* _Stored dataset items_:
:::
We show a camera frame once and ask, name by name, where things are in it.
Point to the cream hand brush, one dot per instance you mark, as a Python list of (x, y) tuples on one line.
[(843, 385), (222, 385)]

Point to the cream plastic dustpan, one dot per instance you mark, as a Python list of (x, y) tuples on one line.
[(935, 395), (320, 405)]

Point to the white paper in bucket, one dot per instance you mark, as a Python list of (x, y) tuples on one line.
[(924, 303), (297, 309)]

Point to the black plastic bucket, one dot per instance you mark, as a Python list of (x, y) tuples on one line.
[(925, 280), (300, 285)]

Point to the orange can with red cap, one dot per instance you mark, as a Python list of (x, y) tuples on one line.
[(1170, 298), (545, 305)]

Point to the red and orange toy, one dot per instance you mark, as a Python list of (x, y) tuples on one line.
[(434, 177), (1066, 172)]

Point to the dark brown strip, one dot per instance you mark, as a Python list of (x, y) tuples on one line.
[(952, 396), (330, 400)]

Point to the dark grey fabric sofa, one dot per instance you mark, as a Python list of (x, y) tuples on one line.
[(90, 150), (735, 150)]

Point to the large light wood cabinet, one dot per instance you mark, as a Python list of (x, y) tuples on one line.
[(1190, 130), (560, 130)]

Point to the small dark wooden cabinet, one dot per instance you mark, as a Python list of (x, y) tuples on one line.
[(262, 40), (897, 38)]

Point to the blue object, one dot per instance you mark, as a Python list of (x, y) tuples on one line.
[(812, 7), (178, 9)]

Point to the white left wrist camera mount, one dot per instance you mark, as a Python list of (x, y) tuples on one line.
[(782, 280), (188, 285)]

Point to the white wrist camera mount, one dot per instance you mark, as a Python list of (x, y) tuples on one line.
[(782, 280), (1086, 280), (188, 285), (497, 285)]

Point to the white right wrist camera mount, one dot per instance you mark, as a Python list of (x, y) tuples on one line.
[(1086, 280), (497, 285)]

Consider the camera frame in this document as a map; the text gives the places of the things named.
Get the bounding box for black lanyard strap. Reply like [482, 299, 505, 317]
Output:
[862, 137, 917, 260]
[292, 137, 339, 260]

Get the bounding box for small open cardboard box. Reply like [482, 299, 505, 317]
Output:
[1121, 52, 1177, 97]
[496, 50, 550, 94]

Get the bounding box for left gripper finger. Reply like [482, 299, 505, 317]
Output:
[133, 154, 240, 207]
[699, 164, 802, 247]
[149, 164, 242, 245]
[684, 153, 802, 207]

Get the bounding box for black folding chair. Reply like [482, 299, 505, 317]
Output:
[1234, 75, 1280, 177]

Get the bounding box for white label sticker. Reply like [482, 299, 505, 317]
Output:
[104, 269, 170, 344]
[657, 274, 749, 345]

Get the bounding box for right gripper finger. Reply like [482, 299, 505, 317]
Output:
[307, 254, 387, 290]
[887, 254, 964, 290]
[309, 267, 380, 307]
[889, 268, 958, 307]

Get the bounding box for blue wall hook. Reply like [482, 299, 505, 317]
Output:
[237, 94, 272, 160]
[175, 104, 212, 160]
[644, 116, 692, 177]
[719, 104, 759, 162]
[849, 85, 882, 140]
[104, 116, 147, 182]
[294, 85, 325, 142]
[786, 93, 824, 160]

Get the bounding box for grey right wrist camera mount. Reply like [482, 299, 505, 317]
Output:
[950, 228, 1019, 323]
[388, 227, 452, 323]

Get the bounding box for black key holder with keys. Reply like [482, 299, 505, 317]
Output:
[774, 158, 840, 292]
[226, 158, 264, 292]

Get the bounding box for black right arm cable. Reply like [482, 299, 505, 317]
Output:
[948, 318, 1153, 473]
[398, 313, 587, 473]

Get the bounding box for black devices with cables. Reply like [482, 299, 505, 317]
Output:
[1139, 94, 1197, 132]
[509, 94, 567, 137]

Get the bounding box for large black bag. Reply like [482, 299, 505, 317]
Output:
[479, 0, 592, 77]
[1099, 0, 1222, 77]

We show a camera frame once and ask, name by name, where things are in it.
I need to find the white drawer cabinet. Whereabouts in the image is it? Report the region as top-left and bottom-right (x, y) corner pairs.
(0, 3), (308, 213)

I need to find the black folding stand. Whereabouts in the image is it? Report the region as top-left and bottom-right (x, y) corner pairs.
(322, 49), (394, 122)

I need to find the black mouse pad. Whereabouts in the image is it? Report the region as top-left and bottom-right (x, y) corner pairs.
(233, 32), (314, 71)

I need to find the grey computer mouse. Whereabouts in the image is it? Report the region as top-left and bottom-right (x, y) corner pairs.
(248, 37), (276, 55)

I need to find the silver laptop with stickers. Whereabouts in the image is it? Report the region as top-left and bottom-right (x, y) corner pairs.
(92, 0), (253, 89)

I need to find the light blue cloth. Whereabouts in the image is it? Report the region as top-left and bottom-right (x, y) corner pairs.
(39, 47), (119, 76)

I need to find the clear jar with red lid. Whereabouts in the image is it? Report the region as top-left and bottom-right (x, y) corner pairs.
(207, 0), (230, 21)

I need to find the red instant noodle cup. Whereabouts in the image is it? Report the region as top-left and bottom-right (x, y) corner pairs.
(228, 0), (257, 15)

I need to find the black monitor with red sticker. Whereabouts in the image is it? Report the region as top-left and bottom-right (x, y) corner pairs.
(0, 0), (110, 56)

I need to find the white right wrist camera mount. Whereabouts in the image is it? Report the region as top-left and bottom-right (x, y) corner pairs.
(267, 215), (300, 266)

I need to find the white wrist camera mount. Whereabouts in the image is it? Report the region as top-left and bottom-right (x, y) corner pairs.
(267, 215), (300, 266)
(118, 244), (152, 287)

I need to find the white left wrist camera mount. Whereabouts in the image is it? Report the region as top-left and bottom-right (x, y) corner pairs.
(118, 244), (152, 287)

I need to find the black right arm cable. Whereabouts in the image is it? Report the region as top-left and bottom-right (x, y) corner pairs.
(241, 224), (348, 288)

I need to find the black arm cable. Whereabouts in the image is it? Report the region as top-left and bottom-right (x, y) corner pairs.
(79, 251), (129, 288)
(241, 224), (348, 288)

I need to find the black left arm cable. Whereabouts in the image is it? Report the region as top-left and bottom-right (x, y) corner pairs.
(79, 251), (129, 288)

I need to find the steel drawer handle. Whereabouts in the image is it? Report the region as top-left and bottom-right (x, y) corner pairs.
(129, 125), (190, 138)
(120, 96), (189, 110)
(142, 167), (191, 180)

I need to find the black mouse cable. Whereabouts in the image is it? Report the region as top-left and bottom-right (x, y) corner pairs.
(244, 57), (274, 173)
:::
* _Work request_: Show the lines of the records that include the string "like".

* _Solution below_:
Get the bounding box for black lanyard strap. Reply like [482, 299, 505, 317]
Get the bounding box for small open cardboard box. Reply like [482, 299, 505, 317]
Get the bounding box for left gripper finger. Reply like [482, 299, 505, 317]
Get the bounding box for black folding chair. Reply like [482, 299, 505, 317]
Get the bounding box for white label sticker. Reply like [482, 299, 505, 317]
Get the bounding box for right gripper finger. Reply like [482, 299, 505, 317]
Get the bounding box for blue wall hook. Reply like [482, 299, 505, 317]
Get the bounding box for grey right wrist camera mount. Reply like [482, 299, 505, 317]
Get the bounding box for black key holder with keys. Reply like [482, 299, 505, 317]
Get the bounding box for black right arm cable. Reply like [482, 299, 505, 317]
Get the bounding box for black devices with cables. Reply like [482, 299, 505, 317]
Get the bounding box for large black bag. Reply like [482, 299, 505, 317]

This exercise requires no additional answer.